Susan McLeod’s career has a touch of serendipity to it. She started off in hospitality as a reservations manager for a chain of serviced apartments. Put simply, she didn’t love it. Then a career pause to have children set her on an entirely different path. “My second daughter had an allergy,” McLeod says, “and I investigated alternative diets to help her. I was at home with the kids and decided to embark on further study. So, I enrolled in a nutrition degree.”
That decision changed McLeod’s life. What followed? A stint at one of Australia’s most prestigious restaurants, first in human resources, then in product development and compliance. It is an opportunity McLeod created after approaching the head chef and owner for advice.
“At that point, I had almost qualified for my degree, and told my boss I wanted to work as a nutritionist,” she says. “He responded by challenging me to come up with ideas. I pitched something on product development, food safety and compliance, and he liked it. Suddenly, I found myself responsible for getting approvals from the City of Melbourne to serve red kangaroo on the menu, which was not allowed at the time. I developed all the protocols, negotiated with councils, managed all the tests and product labelling. That is how my journey began.”
A phone call from a La Trobe academic about a book – “the discipline lead wanted to interview my boss, but I became the point of contact” – led to an invitation to develop a subject for the fledgling, and highly successful, Bachelor of Food and Nutrition through Online Universities Australia. It, in turn, led to a full-time teaching focused position in the School of Allied Health, Human Services and Sport and a recent appointment as Course Coordinator of Food and Nutrition.
McLeod couldn’t be happier: she is animated by life, with incredible dedication to her students and an unrivalled curiosity for food science. As part of her role, McLeod takes Australia’s future nutritionists into La Trobe’s commercial teaching kitchens, helping them to understand everything from food chemistry and food production, , to the function of macronutrients and micronutrients in health and disease.
“In first year, we start by asking students to identify 100 foods,” McLeod explains. “We present them with lentils and quinoa, fruits and vegetables, along with some more exotic foods. We see if they can differentiate between corn flour and plain flour. We build their food knowledge one step at a time.”
Later years focus on gastronomy and food modification. In one subject, globally focused cooking classes are augmented by discussions on the social and public health dimensions of nutrition. In another, students puree foods to understand the delicate balance between texture modification and nutritional value. “Pureed foods are being served in our hospitals and aged care facilities,” says McLeod, “so we ask our students to puree fish and liquid.
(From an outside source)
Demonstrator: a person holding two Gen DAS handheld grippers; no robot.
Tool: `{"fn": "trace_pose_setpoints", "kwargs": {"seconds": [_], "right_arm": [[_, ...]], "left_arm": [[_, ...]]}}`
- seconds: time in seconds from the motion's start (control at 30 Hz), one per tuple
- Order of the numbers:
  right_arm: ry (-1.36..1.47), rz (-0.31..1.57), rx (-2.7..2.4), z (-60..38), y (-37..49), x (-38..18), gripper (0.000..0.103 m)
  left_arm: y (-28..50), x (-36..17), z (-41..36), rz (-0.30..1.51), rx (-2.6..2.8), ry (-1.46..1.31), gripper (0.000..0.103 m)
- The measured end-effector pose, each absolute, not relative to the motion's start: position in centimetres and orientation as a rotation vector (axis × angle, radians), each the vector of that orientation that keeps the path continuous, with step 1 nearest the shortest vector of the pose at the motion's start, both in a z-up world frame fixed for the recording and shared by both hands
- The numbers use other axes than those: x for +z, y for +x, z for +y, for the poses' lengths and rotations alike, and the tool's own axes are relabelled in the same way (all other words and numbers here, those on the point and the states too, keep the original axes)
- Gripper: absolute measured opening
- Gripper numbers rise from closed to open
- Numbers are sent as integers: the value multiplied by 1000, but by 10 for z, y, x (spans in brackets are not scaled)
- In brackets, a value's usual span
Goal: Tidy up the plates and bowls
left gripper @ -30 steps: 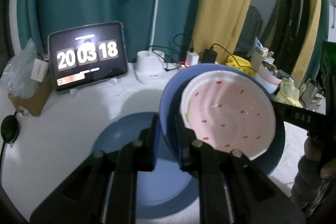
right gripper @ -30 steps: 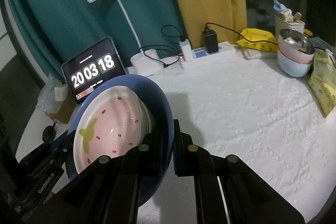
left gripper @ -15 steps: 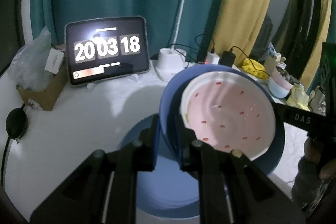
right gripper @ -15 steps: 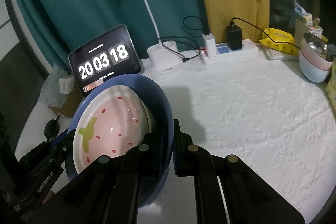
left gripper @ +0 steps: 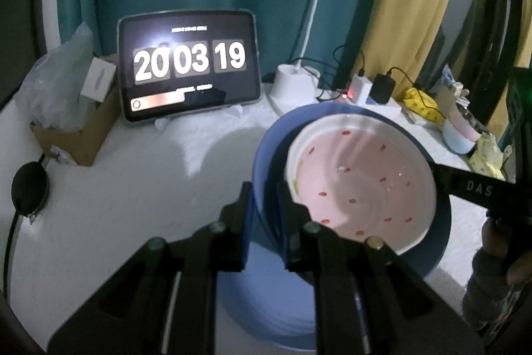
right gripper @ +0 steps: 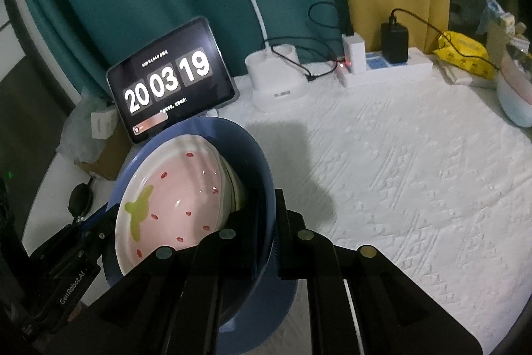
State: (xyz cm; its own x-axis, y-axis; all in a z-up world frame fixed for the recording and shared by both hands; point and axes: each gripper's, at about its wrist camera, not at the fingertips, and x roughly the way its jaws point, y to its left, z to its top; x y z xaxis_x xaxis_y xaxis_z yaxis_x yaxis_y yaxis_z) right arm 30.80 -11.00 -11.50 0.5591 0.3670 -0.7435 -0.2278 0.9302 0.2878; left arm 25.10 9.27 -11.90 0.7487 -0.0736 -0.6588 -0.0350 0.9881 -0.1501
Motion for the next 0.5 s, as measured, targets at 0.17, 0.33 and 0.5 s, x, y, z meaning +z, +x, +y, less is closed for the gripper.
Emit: {"fn": "trace_pose_setpoints", "kwargs": {"seconds": [0.17,0.33,0.5], "right_arm": [[186,943,359,-108,313,-126,8],[204,957,375,-108,315,-129,9],[184,953,362,-104,314,-129,11]], "left_arm": [[254,-125,96,742,-14,-155,13],[253,-124,97,745,-4,-139,13],[254,-125,97,754,-5,-134,13]]}}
You can imagine how disgusting that is, but it gets them thinking about what doesn’t work, and challenges them to explore alternatives that offer nourishment and enjoyment.”
McLeod is also pushing her own boundaries by embarking on a PhD that examines the relationship between nutrition, mental health and the human microbiome. “Almost 50% of all Australians experience mental health issues at some point in their lives,” she explains. “While we know that nutrition can make a difference, we still don’t fully understand how or why.”
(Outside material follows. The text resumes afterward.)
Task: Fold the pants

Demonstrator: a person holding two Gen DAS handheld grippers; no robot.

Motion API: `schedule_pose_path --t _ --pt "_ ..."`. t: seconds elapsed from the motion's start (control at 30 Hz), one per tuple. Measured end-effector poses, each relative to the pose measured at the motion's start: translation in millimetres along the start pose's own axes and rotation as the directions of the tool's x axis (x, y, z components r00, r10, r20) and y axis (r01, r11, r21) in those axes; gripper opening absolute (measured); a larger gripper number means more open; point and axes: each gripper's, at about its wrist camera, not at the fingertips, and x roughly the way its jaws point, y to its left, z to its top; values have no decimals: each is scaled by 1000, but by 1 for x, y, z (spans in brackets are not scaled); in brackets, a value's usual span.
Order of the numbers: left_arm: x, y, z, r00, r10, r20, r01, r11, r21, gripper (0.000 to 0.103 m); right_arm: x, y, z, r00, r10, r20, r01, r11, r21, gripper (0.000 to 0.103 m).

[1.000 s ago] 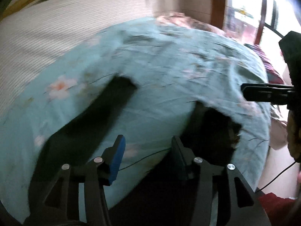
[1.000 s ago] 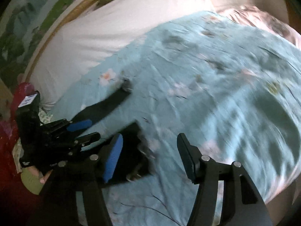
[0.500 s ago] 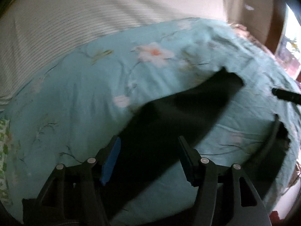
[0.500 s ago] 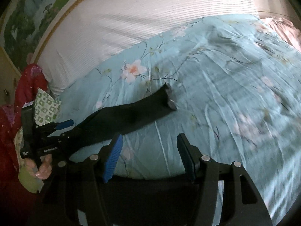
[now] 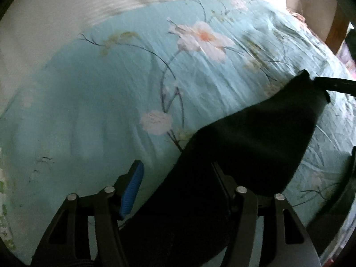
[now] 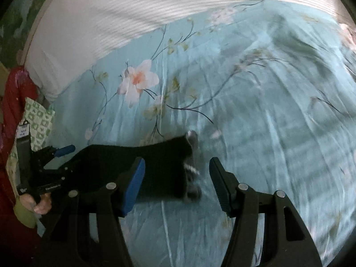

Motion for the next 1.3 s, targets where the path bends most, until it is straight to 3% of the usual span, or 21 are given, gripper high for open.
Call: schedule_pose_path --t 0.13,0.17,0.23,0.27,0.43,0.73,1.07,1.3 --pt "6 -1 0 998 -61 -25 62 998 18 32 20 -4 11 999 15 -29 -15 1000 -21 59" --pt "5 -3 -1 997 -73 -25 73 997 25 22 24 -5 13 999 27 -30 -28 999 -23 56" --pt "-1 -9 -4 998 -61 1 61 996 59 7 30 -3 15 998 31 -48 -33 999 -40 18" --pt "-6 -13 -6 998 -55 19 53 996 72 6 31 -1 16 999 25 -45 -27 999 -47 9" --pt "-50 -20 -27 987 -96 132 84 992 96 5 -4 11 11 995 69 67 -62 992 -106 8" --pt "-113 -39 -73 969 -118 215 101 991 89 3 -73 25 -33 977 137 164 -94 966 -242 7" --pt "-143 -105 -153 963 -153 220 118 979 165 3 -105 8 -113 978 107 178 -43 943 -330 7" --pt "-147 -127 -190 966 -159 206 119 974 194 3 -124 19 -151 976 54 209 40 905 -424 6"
“Mental health issues can be debilitating. They impact the individual, their family and friends, and every year the problem grows. I am exploring how prebiotics and probiotics might help to alleviate symptoms of anxiety and depression, and how the gut responds to these bioactive food components to influence a person’s mental health. I am utterly fascinated by this. If we better understand the relationship between nutrition and depression, we can identify new strategies to improve mental health and wellbeing – and I love the idea that we can change things through our choices.”
McLeod lives by that mantra – “I am always searching for the positive change that comes from new discoveries or opportunities,” she says – which, in 2020, led to her involvement in Taste of Tomorrow, La Trobe’s National Science Week event exploring what nutritious foods we might be eating in the future and what we can do to make food production more sustainable.
“There was so much passion for the project,” McLeod says. “We had scientists, nutritionists, psychologists and ecologists engaged in the discussion. It was engrossing. As academics, we often get stuck in discipline bubbles, and I found myself learning so much more about food, sustainability, and diversity. As part of the event, we distributed over 900 free boxes of future foods, and had inspiring conversations that included everyone from high school students to academics. In that process, we hopefully shone a light on the power of knowledge and research.”
McLeod has cast her net wide and encourages her students to do the same. “From food blogging to policy advice and product development, there are so many nutrition pathways out there for graduates,” McLeod enthuses. “It’s exciting to have had that journey and to have found my own success. I am now passing that knowledge on to my students. It’s a privilege to share my passion for food with them and to be able to tell them, ‘Being a nutritionist is an amazing career.’ It really is.”